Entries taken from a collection
[Start of Attachment]
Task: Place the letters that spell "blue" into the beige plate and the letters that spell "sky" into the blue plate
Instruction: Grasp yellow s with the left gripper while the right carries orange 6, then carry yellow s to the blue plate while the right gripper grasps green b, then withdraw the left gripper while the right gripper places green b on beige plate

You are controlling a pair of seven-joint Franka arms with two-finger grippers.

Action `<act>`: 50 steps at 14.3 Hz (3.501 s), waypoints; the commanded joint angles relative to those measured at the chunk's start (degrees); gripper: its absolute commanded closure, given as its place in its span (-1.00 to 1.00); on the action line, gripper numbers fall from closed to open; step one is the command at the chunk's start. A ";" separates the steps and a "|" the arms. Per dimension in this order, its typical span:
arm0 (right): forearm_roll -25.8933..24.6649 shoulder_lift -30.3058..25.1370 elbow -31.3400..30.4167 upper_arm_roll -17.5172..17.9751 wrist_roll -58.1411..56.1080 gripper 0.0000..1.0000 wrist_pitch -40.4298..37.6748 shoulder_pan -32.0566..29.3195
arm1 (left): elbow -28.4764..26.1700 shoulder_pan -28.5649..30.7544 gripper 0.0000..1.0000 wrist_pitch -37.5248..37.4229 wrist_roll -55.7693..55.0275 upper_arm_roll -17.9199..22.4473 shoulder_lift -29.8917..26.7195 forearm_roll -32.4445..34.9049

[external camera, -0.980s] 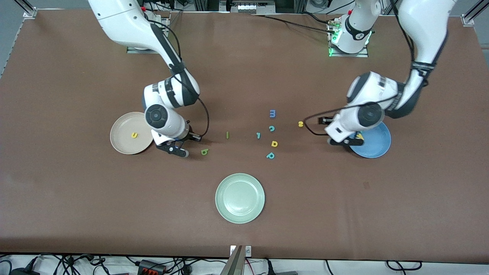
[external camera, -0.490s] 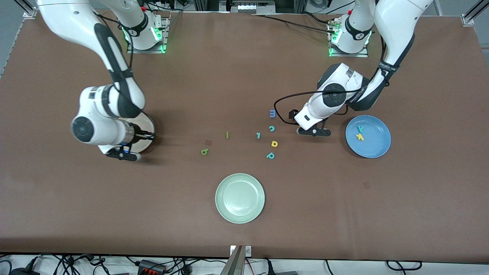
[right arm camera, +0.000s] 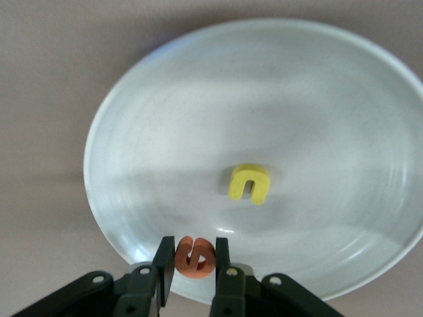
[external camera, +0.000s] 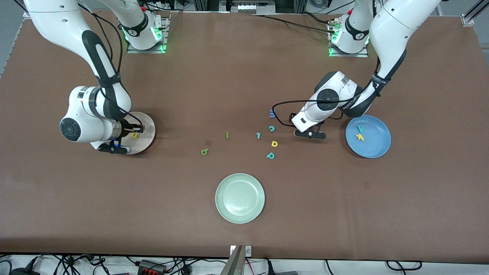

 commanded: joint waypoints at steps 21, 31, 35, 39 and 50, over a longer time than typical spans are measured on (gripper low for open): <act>-9.39 12.24 25.06 1.74 -22.08 -1.00 6.21 19.82 | 19.43 15.19 0.97 -36.33 22.55 0.45 -2.29 2.37; -9.65 12.32 17.94 1.75 -57.89 -0.67 17.98 23.34 | 11.34 24.44 -1.00 -22.87 28.56 1.06 0.79 5.98; -9.83 12.67 17.94 1.74 -65.00 -0.39 19.74 23.61 | 13.35 24.01 -1.00 -27.68 28.21 -0.08 -1.04 5.98; -9.91 13.73 18.12 1.74 -67.47 -0.38 21.76 23.78 | 24.84 23.74 -1.00 -43.84 29.08 -5.61 -2.63 5.80; -9.83 16.28 18.56 1.74 -68.62 -0.19 24.49 24.40 | 54.83 23.65 -1.00 -63.03 28.65 -15.28 -3.16 4.84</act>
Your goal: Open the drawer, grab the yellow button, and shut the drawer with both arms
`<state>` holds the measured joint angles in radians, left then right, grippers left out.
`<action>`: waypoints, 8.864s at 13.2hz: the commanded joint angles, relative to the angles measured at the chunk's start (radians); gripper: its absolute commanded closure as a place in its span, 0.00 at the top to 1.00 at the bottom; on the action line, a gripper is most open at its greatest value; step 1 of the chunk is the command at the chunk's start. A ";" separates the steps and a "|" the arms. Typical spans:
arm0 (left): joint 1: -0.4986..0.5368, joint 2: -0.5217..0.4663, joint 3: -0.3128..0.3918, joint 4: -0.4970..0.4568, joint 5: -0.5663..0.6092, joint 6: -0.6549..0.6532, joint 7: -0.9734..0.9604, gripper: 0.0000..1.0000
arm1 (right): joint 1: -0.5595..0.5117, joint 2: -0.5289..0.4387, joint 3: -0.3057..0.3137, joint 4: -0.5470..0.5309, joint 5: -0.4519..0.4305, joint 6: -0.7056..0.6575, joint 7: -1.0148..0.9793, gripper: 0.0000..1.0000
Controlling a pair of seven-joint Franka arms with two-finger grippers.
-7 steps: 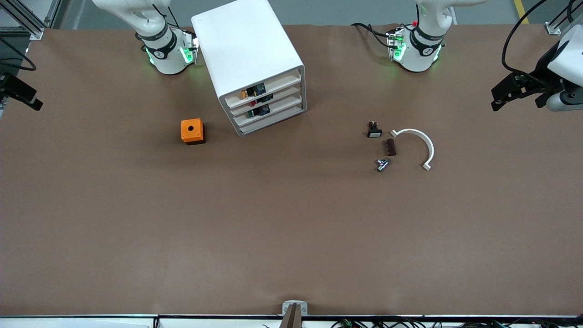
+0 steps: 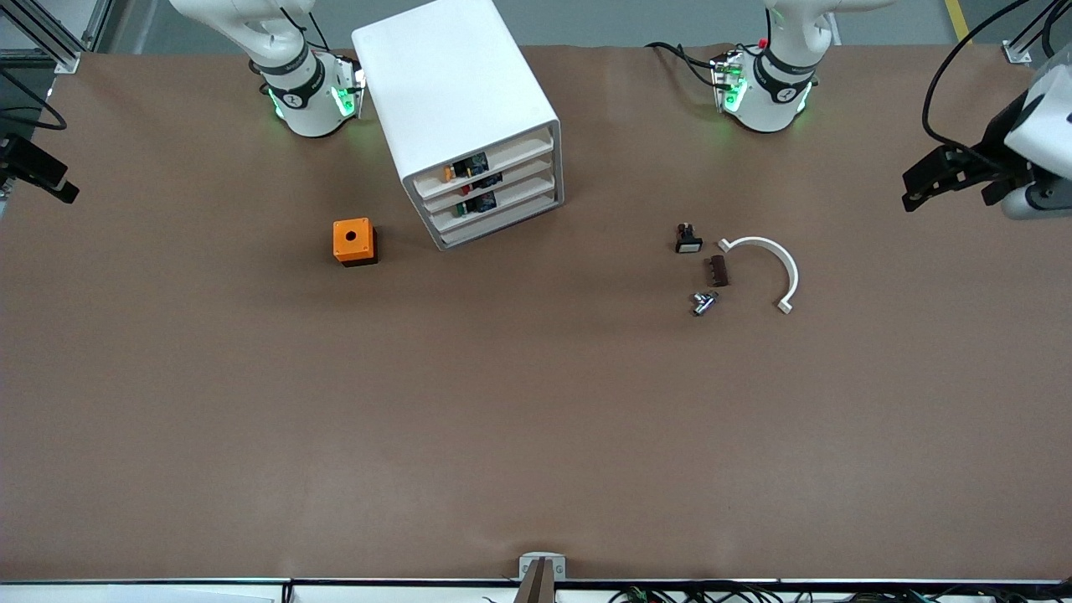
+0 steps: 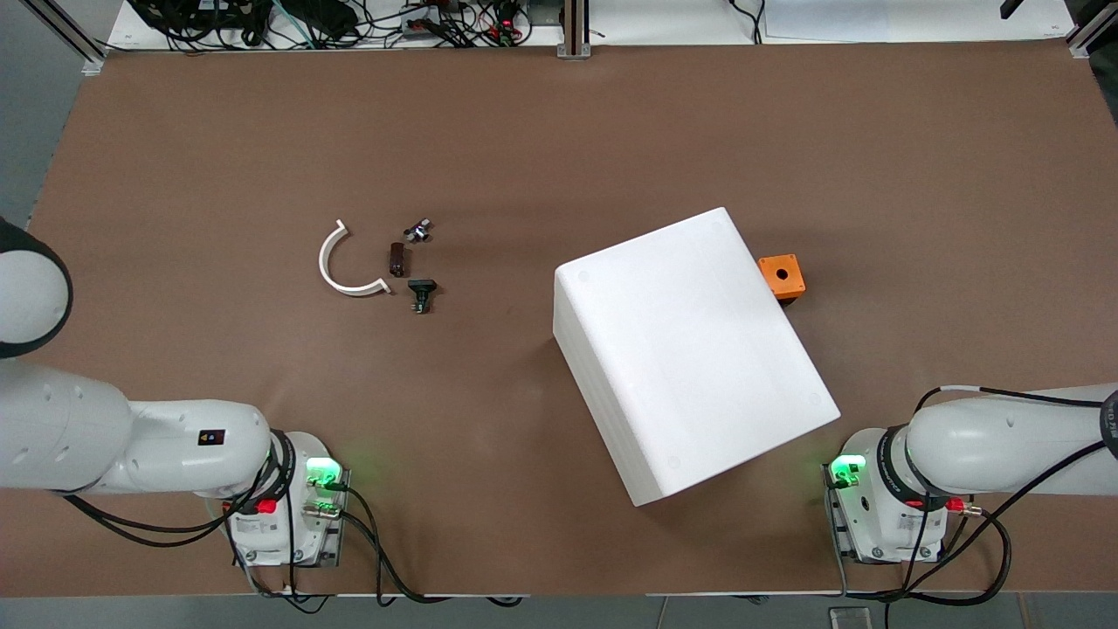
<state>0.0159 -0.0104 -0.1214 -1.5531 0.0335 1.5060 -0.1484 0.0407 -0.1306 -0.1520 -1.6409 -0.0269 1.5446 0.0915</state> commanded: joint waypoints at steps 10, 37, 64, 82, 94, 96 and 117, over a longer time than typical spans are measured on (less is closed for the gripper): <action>-0.117 0.312 -0.030 0.053 -0.029 -0.024 -0.504 1.00 | -0.025 -0.012 0.006 -0.007 -0.002 -0.006 -0.099 1.00; -0.465 0.667 -0.034 0.061 -0.930 -0.033 -2.339 0.76 | 0.176 0.108 0.015 -0.077 0.162 0.032 0.700 1.00; -0.496 0.719 -0.030 0.083 -1.029 -0.043 -2.320 0.01 | 0.481 0.299 0.015 0.090 0.268 0.193 1.261 1.00; -0.313 0.768 -0.018 0.266 -0.802 -0.093 -2.182 0.99 | 0.745 0.394 0.014 0.009 0.254 0.413 1.570 1.00; -0.315 0.747 -0.027 0.286 -0.469 -0.078 -1.582 0.99 | 0.831 0.427 0.012 -0.099 0.237 0.560 1.637 0.99; -0.317 0.728 -0.032 0.284 -0.437 -0.078 -1.490 0.99 | 0.831 0.428 0.012 -0.099 0.237 0.559 1.637 0.92; -0.577 0.718 -0.066 0.239 -0.116 0.327 -0.970 1.00 | 0.558 0.382 0.005 0.032 0.219 0.282 1.021 0.00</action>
<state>-0.5308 0.7154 -0.1863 -1.2849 -0.1090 1.7829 -1.1551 0.6639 0.2699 -0.1623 -1.6082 0.2079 1.8500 1.2423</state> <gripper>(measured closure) 0.000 0.595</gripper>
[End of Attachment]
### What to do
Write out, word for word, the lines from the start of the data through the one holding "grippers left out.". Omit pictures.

### Response
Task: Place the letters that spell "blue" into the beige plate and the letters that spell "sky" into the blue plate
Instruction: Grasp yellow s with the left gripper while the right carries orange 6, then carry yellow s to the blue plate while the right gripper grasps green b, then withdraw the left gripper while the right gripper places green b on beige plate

You are controlling a pair of seven-joint Franka arms with two-finger grippers.

Action `<act>`: 50 steps at 14.3 Hz (3.501 s), waypoints; the commanded joint angles relative to those measured at the chunk's start (degrees); gripper: its absolute commanded closure, given as its place in its span (-1.00 to 1.00); on the action line, gripper numbers fall from closed to open; step one is the command at the chunk's start. A ";" separates the steps and a "|" the arms. Per dimension in this order, its typical span:
arm0 (right): forearm_roll -25.8933..24.6649 shoulder_lift -30.3058..25.1370 elbow -31.3400..30.4167 upper_arm_roll -17.5172..17.9751 wrist_roll -58.1411..56.1080 gripper 0.0000..1.0000 wrist_pitch -40.4298..37.6748 shoulder_pan -32.0566..29.3195
arm1 (left): elbow -28.4764..26.1700 shoulder_pan -28.5649..30.7544 gripper 0.0000..1.0000 wrist_pitch -37.5248..37.4229 wrist_roll -55.7693..55.0275 upper_arm_roll -17.9199..22.4473 shoulder_lift -29.8917..26.7195 forearm_roll -32.4445..34.9049

[external camera, -0.980s] 
[external camera, -0.490s] 
[right arm camera, +0.000s] 
[external camera, +0.000s] 

 commanded: joint waypoints at steps 21, 31, 35, 39 and 50, over a longer time than typical spans are measured on (gripper low for open): <act>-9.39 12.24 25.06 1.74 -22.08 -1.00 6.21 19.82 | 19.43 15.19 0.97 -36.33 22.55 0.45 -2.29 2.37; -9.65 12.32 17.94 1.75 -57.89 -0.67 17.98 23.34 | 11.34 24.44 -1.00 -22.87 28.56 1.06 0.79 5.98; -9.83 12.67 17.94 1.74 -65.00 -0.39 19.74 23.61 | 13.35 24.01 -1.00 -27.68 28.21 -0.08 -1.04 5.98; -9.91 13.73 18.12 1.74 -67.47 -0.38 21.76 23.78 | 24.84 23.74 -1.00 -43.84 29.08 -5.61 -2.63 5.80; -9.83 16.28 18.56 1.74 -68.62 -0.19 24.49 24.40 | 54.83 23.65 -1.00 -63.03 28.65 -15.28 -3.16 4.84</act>
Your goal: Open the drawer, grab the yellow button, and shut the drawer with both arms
`<state>` holds the measured joint angles in radians, left then right, grippers left out.

The answer has been fully stated.